Cette élection a-t-elle un goût de second round, après la victoire de 2005, pour ces électeurs ?

En quelque sorte, puisque je suis persuadé que les contraintes budgétaires vont forcer Hollande, s’il est élu, à faire du sarkozysme à visage humain. C’est difficile à admettre pour un électeur de gauche. Voter Mélenchon peut donc pour eux être une stratégie pour « rosir » un peu la politique du candidat socialiste. Cela est comparable à 2005, quand les « nonistes » de gauche avaient réussi à dévier la campagne sur le referendum sur le thème : « pour ou contre le libéralisme économique ? », alors qu'en général, les campagnes européennes tournent autour  de l’idée : « pour ou contre l’Europe ? ». A l'époque, il y avait beaucoup de débats sur la concurrence de la Chine, les délocalisations, les fermetures d'usines, la directive Bolkenstein et son fameux plombier polonais. Tout cela a fait que le discours du "non" a été extrêmement dominant. Les même craintes se retrouvent aujourd'hui.

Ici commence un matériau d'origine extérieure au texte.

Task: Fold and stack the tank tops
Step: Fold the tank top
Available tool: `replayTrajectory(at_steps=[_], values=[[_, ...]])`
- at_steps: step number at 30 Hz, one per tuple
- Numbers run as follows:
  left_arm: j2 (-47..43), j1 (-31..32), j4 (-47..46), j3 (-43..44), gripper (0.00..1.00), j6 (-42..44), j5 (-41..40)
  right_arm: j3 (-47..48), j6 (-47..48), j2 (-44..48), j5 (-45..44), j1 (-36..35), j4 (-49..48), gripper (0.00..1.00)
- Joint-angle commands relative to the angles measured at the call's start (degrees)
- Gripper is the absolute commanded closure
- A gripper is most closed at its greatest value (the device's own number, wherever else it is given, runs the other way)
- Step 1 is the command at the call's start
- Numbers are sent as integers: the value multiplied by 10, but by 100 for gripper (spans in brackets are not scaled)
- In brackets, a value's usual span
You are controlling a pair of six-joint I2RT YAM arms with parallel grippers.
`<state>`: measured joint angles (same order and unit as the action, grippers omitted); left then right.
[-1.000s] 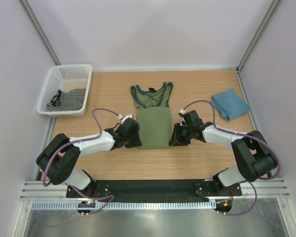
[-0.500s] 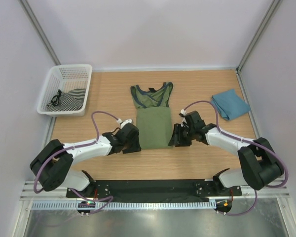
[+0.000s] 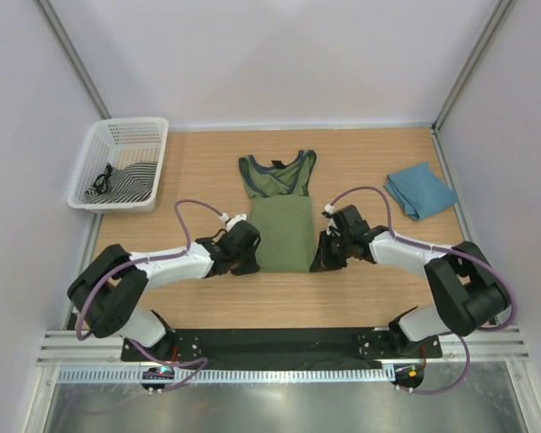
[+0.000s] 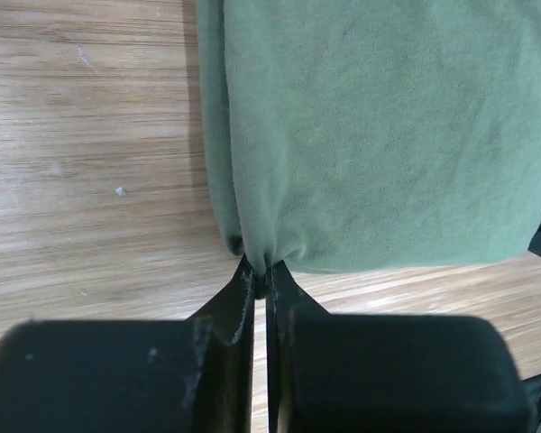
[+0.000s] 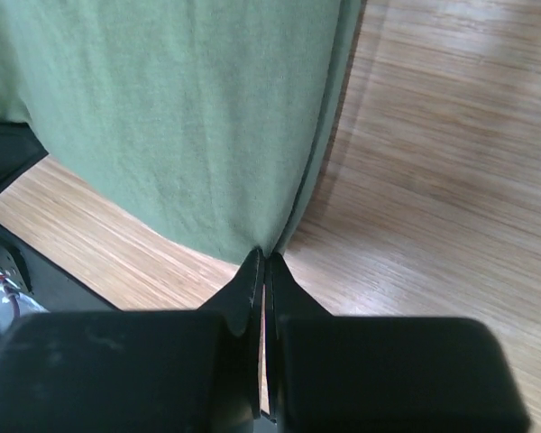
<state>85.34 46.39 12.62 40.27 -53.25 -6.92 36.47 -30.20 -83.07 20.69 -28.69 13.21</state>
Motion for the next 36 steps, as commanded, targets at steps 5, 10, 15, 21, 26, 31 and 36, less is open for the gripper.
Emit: replayTrajectory(at_steps=[5, 10, 15, 21, 26, 31, 36], values=[[-75, 33, 57, -21, 100, -9, -13, -3, 0, 89, -8, -18, 63, 99], [-159, 94, 118, -26, 100, -50, -33, 1, -15, 162, -29, -45, 125, 99], [-229, 117, 199, 3, 100, -72, -44, 42, -23, 250, -51, -52, 212, 99], [-289, 117, 274, 67, 100, -71, -37, 146, -3, 266, -77, -51, 305, 99], [-297, 117, 313, 106, 100, -60, -47, 205, 13, 259, -79, -51, 325, 99], [-278, 115, 354, 192, 100, -41, -91, 298, 37, 210, -100, -51, 340, 99], [-246, 91, 374, 244, 100, -36, -98, 370, 61, 133, -123, -50, 348, 99]])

En plus se greffe là-dessus un clivage entre le peuple et les élites. On le voyait en 2005 dans les rédactions, où les journalistes de base étaient pour le non et les éditorialistes et les directions pour le oui. Dans les médias, mais aussi dans d’autres milieux, les élites ont du mal à comprendre le peuple et ont tendance à considérer qu’il est ignorant, rétrograde, raciste, misogyne. C’est une critique sur laquelle Sarkozy met l’accent en critiquant les bobos, et Jean-Luc Mélenchon en profite aussi.  Il y a cette dimension typiquement française où le peuple aime bien imaginer refaire la révolution à chaque élection  et couper la tête des privilégiés.

Cette campagne donne l’impression que le monde extérieur n’existe pas. L’électorat se rassure avec des valeurs traditionnelles, Sarkozy essaye de récupérer l’électorat de Marine Le Pen et la gauche ressort une musique révolutionnaire qui rassure un électorat qui a besoin de ça. C’est des vieux disques et des vieilles rengaines. La sortie de Cloclo pendant la campagne est peut-être révélatrice !

Pourquoi cette dynamique apparait-elle aujourd’hui, et non pas en 2007 ?

Les « nonistes » avaient essayé en  2007 de surfer sur la vague de 2005, mais ça avait été un échec car ils étaient trop divisés : le Parti communiste avait un candidat, le NPA aussi… Il y a eu une petite dynamique autour de José Bové, qui était censé représenter ces « nonistes », mais cela n’a pas eu de succès. Il a fallu attendre 2012 pour que cette dynamique apparaisse. Quand Mélenchon a débuté sa campagne, il faisait 8-9%, et était au niveau des suffrages des candidats de la gauche radicale de 2007. Mais depuis, il y a une dynamique évidente. Est-ce qu’elle va durer, je ne sais pas.

Cela s’explique par le fait que Jean-Luc Mélenchon fasse une bonne campagne. Il a une réelle capacité de mobiliser un électorat qui attendait depuis des années un tribun à la Georges Marchais, qui véhicule une volonté de rupture avec le libéralisme et la mondialisation. Il remplit bien ce rôle dans la campagne. Dans une victoire, il y a aussi des éléments structurels. Les dynamiques se font autour d’un homme qui arrive à capter l’air du temps. C’est ce qu’avait fait avec brio Sarkozy en 2007 et que semble faire Jean-Luc Mélenchon aujourd’hui.